*Assignment*: Pictures excluded, please retype exactly the lines from the start of the data through the line that contains "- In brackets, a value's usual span", both ends kept, and nothing beyond them.

[Recorded data Boundary: Start]

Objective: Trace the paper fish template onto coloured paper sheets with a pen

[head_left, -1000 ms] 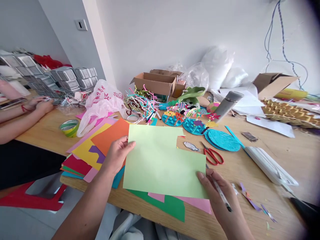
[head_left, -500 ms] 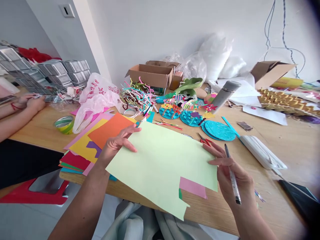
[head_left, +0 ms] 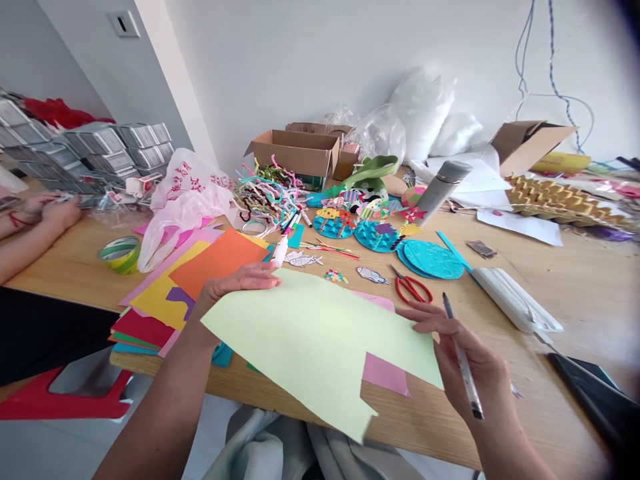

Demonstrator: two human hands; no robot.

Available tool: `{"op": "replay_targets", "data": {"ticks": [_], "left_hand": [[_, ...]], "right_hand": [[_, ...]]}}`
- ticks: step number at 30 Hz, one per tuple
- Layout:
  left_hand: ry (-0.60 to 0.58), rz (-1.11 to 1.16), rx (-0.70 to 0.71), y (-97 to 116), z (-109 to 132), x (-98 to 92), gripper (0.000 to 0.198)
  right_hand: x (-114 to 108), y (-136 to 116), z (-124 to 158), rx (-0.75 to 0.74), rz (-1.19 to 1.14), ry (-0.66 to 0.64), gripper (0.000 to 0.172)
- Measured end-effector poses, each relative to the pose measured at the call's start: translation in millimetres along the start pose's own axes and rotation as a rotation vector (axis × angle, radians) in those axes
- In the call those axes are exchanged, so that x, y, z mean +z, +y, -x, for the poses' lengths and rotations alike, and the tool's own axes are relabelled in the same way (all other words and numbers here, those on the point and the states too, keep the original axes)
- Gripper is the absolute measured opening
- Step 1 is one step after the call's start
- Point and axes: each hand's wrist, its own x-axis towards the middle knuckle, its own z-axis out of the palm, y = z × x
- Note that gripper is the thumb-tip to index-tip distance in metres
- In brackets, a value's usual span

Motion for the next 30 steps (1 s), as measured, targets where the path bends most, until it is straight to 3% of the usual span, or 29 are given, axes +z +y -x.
{"op": "replay_targets", "data": {"ticks": [6, 9, 14, 20, 25, 30], "left_hand": [[0.152, 0.000, -0.233, -15.1, 3.0, 19.6, 0.027], [0.091, -0.029, -0.292, -26.3, -1.3, 34.6, 0.037], [-0.004, -0.126, -0.382, -55.1, -5.1, 50.0, 0.063], [-0.058, -0.245, -0.402, -68.7, -4.5, 54.4, 0.070], [-0.150, -0.267, -0.452, -70.9, -2.8, 51.7, 0.061], [-0.222, -0.244, -0.515, -74.1, -0.4, 47.0, 0.069]], "right_hand": [[-7.4, -1.2, 21.9, 0.197, 0.070, -0.007, 0.019], [-2.7, 8.5, 35.3, 0.248, 0.022, 0.006, 0.019], [4.9, 25.8, 53.8, 0.298, 0.127, -0.005, 0.038], [6.9, 29.9, 63.8, 0.148, 0.360, -0.094, 0.033], [5.3, 33.7, 74.9, -0.028, 0.354, -0.131, 0.030], [3.3, 37.5, 85.8, -0.097, 0.305, -0.181, 0.029]]}}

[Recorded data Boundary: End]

*Answer area*:
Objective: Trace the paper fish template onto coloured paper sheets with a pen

[head_left, -1000 ms] 
[head_left, -500 ms] 
[head_left, +0 ms] 

Demonstrator: two human hands; no robot.

Available tool: `{"op": "replay_targets", "data": {"ticks": [_], "left_hand": [[_, ...]], "right_hand": [[_, ...]]}}`
- ticks: step number at 30 Hz, one per tuple
- Layout:
  left_hand: ry (-0.60 to 0.58), rz (-1.11 to 1.16), rx (-0.70 to 0.71), y (-97 to 116), z (-109 to 132), x (-98 to 92), gripper (0.000 to 0.198)
  right_hand: x (-114 to 108), y (-136 to 116), z (-124 to 158), rx (-0.75 to 0.74), rz (-1.19 to 1.14), ry (-0.66 to 0.64), gripper (0.000 to 0.172)
- Measured end-effector poses, each relative to the pose measured at the call's start: translation in millimetres along the start pose's own axes and rotation as a rotation vector (axis × angle, radians) in those axes
- In the call those axes are exchanged, so that x, y, z mean +z, +y, -x, for the poses' lengths and rotations alike, and the tool's own axes are relabelled in the same way (all other words and numbers here, those on the point and the states too, keep the original axes)
- Gripper is the absolute measured opening
- Step 1 is one step after the call's start
- Point and axes: each hand's wrist, its own x-axis towards the middle knuckle, its own z-axis out of the palm, y = z × x
- Note that gripper is the thumb-tip to index-tip distance in metres
- In brackets, a value's usual span

There is nothing further in this answer.